A porta do apartamento 69, o da senhora que dirigia pouco, não estava trancada. Ótimo. Entrou com o máximo de silêncio que conseguiu, mas aquela porta branca e rangente não colaborou. O ambiente interno estava sob uma penumbra mórbida. O ar era composto de poeira e fetidez, como se houvesse algo em decomposição. E de fato havia: A corpulenta carcaça da senhora Carmen jazia estirada no chão da sala, próxima aos sofás e sobre o carpete. Era complicado discernir detalhes naquela semiescuridão, mas com certeza era um corpo. Continuou andando, seu coração acelerou e cada suspiro e passo que Raeno dava parecia muito sonoro, mantinha o ferro atiçador à sua frente, pronto para atacar. Seus olhos dançavam com fulgor, tentando tragar cada detalhe daquele antro abandonado.

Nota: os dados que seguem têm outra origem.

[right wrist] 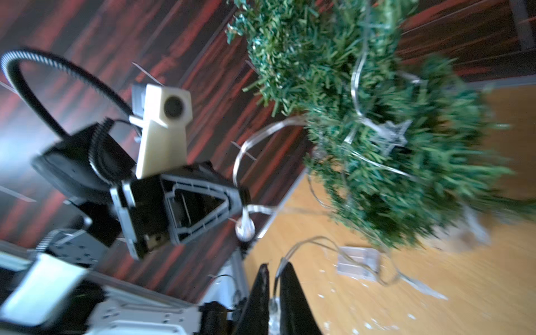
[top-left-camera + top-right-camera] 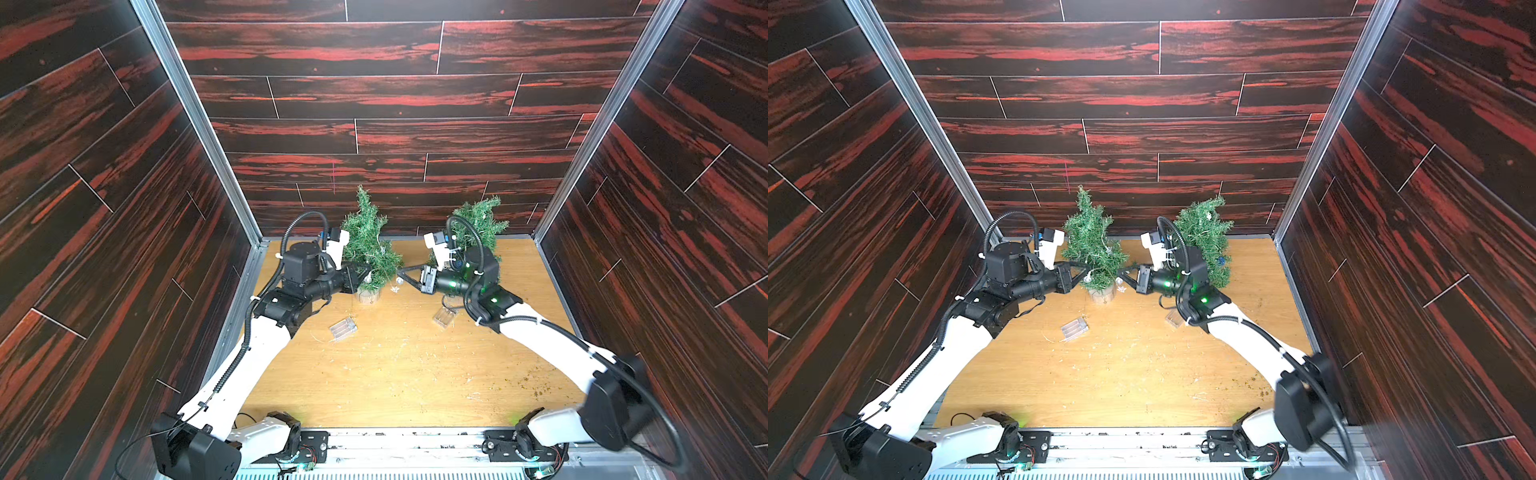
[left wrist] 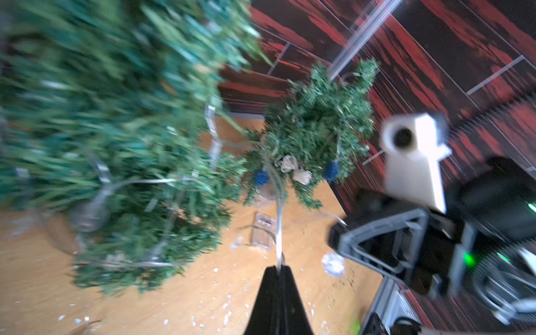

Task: Remove string lights from the small christmas tree
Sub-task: Remove the light string from the Christmas tree.

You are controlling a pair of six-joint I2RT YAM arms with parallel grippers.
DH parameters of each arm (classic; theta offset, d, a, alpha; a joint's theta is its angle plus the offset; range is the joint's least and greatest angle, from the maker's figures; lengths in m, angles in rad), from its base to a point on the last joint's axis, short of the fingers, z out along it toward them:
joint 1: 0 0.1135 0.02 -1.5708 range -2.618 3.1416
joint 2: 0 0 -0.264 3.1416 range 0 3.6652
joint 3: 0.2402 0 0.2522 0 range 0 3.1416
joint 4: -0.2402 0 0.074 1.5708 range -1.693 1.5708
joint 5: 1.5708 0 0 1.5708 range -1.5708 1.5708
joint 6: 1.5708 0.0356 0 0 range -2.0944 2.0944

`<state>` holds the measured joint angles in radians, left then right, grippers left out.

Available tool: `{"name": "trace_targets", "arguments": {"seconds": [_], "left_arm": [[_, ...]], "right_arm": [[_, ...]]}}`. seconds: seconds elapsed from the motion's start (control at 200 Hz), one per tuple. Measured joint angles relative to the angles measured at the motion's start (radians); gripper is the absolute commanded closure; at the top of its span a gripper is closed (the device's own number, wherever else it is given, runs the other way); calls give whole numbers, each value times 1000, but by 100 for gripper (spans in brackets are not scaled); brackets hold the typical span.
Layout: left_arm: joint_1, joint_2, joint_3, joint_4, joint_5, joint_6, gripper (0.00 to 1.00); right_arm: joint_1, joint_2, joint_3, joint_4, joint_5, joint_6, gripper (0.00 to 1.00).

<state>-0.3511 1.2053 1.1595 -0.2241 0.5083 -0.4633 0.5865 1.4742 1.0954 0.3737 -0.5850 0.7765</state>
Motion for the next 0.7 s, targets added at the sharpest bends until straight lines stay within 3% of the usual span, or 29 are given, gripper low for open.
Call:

Acendeu um fósforo. Não seria descuidado como sua irmã, portanto havia trazido uma caixa deles caso as cortinas estivessem cerradas, o que era o caso. Suspirava com mais frequência e tremor agora, seu coração parecia diminuir um pouco o ritmo, mas sua mão direita estava escorregadia na barra metálica de tanto transpirar. Droga, tinha banhado mais cedo, odiava feder, e em todo banho tinha que esquentar a água na lareira, não pretendia ter que tomar novos banhos por agora. Precisava se acalmar. Subitamente parou de sentir qualquer temor ou mal-estar. Parecia até que havia despertado de repente.

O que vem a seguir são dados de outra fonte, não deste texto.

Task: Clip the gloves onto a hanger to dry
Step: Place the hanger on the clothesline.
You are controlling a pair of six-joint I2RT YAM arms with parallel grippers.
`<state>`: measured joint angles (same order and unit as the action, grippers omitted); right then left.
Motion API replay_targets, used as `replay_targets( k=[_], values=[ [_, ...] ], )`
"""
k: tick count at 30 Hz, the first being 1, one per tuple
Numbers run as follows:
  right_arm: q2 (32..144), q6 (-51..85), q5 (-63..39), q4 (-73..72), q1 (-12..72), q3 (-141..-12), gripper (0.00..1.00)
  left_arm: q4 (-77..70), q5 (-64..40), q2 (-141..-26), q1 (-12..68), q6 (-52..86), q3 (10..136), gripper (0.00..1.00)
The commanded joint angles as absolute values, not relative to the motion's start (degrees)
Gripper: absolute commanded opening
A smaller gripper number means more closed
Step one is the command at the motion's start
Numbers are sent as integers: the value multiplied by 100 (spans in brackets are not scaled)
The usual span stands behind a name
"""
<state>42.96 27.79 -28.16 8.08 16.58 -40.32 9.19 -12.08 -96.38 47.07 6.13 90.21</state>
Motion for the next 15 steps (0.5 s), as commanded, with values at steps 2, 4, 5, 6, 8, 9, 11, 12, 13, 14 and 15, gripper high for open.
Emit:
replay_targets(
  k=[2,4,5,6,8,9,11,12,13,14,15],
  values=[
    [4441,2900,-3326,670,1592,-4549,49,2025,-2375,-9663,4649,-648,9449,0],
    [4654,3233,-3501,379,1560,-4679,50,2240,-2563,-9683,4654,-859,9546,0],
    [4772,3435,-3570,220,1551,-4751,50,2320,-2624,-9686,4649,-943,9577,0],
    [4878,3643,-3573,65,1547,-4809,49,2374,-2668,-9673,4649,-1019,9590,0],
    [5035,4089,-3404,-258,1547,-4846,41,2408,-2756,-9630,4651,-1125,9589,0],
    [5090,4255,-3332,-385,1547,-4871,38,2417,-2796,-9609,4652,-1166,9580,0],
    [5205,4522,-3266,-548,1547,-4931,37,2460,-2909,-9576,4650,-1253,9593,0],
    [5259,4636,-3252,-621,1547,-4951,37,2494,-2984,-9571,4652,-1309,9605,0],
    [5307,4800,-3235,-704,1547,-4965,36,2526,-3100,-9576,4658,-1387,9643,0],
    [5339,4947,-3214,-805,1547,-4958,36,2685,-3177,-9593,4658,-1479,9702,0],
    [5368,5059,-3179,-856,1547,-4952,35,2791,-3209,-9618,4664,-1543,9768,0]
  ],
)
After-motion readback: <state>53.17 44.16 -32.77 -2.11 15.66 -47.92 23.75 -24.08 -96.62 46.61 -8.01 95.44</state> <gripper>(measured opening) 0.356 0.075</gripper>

Chegou bem próximo do cadáver gordo, abaixou-se naquela nevoa de fedor. Ficou quase cara a cara com o que foi a Carmen. Toda azulada e decomposta, iluminada por aquela pequena chama. Seus olhos eram mármore branco e opaco, totalmente desprovidos de vida e pudor. Os encarou por alguns momentos...

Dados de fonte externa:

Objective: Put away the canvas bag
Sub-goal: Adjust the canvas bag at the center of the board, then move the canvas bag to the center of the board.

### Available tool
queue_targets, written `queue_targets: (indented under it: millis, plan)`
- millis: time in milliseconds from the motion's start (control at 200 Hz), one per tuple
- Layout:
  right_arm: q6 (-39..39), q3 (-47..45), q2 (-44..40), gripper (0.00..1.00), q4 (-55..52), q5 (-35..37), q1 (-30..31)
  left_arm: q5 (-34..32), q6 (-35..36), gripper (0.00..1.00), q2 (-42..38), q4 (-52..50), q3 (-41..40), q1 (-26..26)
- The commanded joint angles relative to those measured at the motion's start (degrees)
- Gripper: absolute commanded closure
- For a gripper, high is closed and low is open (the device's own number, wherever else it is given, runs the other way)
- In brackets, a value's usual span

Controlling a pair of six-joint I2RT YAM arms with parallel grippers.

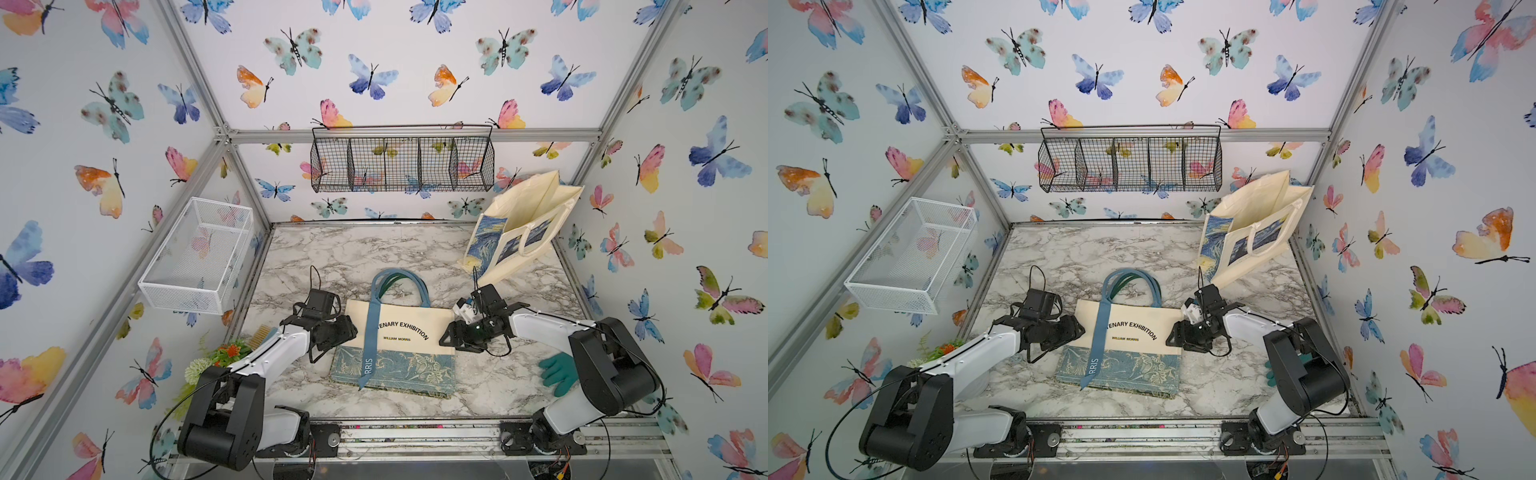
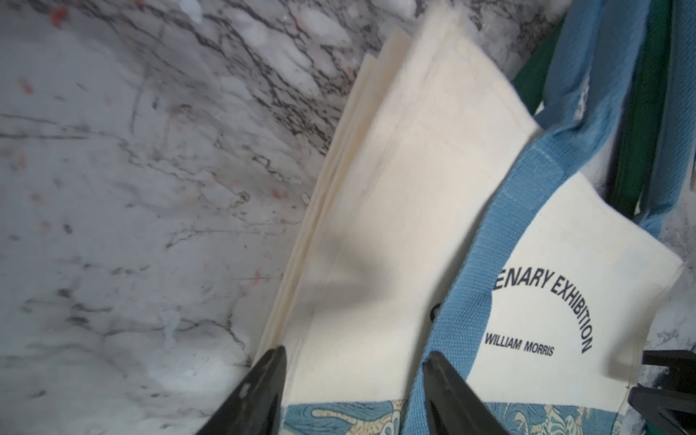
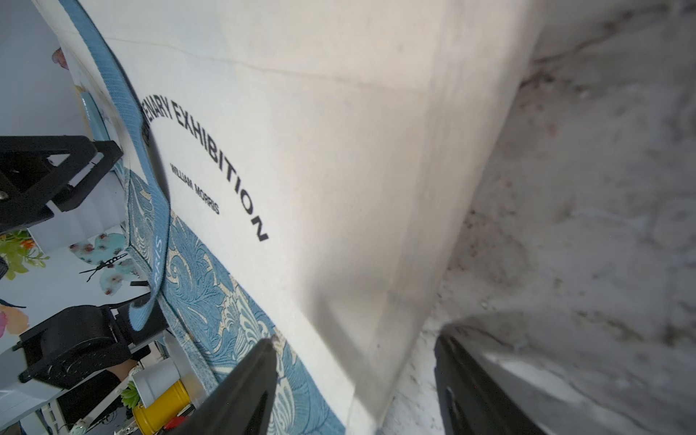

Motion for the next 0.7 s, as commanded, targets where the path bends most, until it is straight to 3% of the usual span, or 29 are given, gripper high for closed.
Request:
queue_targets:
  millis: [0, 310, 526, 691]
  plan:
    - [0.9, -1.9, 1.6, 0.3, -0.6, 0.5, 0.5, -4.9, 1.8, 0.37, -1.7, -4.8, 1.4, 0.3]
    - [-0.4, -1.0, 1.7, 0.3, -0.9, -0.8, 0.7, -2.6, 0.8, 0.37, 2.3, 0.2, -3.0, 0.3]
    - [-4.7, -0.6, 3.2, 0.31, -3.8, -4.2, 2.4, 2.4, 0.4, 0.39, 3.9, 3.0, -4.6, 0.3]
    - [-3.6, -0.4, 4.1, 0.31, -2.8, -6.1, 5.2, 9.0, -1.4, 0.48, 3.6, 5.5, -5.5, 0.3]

Barulhos ecoaram de algum canto. Raeno fez uma cara de nojo e se levantou novamente. Achou chaves bem em cima do raque da televisão. Uma ali parecia ser do veiculo, a pegou e rumou calmamente em direção à saída.
Um novo barulhinho surgiu a suas costas, na Carmen talvez. Virou-se rapidamente, e as chamas do fósforo apagaram no movimento. Soltou um barulhinho de medo e falta de ar. Aquela densidade malcheirosa subitamente parecia aumentar.
O escuro se tornava pior do que quando entrou ali, claro... Minhas pupilas se adaptaram a tênue luz do fósforo. Em um quase desespero pegou a caixinha do seu bolso e tentou abri-la com uma mão. Patético. Tentou colocar a barra de ferro em algum lugar, uma mesa, sofá, qualquer coisa, para liberar a outra mão... Não encontrava nada naquele escuro. Maldição. Largou bruscamente aquela barra, o impacto dela no chão ressoou pelo andar inteiro. Nada esplêndido!
Depois da sonora denuncia de sua localização, um silêncio pesado tombou em todo o ambiente, como se algo estivesse prestes a acontecer. Com a mão livre conseguiu acender o fósforo às pressas depois de algumas tentativas, e sentiu algo no pé ao dar um passo para o lado, olhou rapidamente, era só o atiçador de brasas descartado no assoalho. Esquadrinhou o ambiente com a nova fonte de luz, seus olhos dançaram com pressa, nada. A sala estava do mesmo jeito.
Seu corpo arfava com desespero, sentia agora os batimentos cardíacos quase explosivos, o pavor advindo daqueles ruídos e da cegueira temporária, diminuindo. Pegou a sua arma improvisada e saiu daquele apartamento tentando se acalmar. Vou encontra-la no térreo.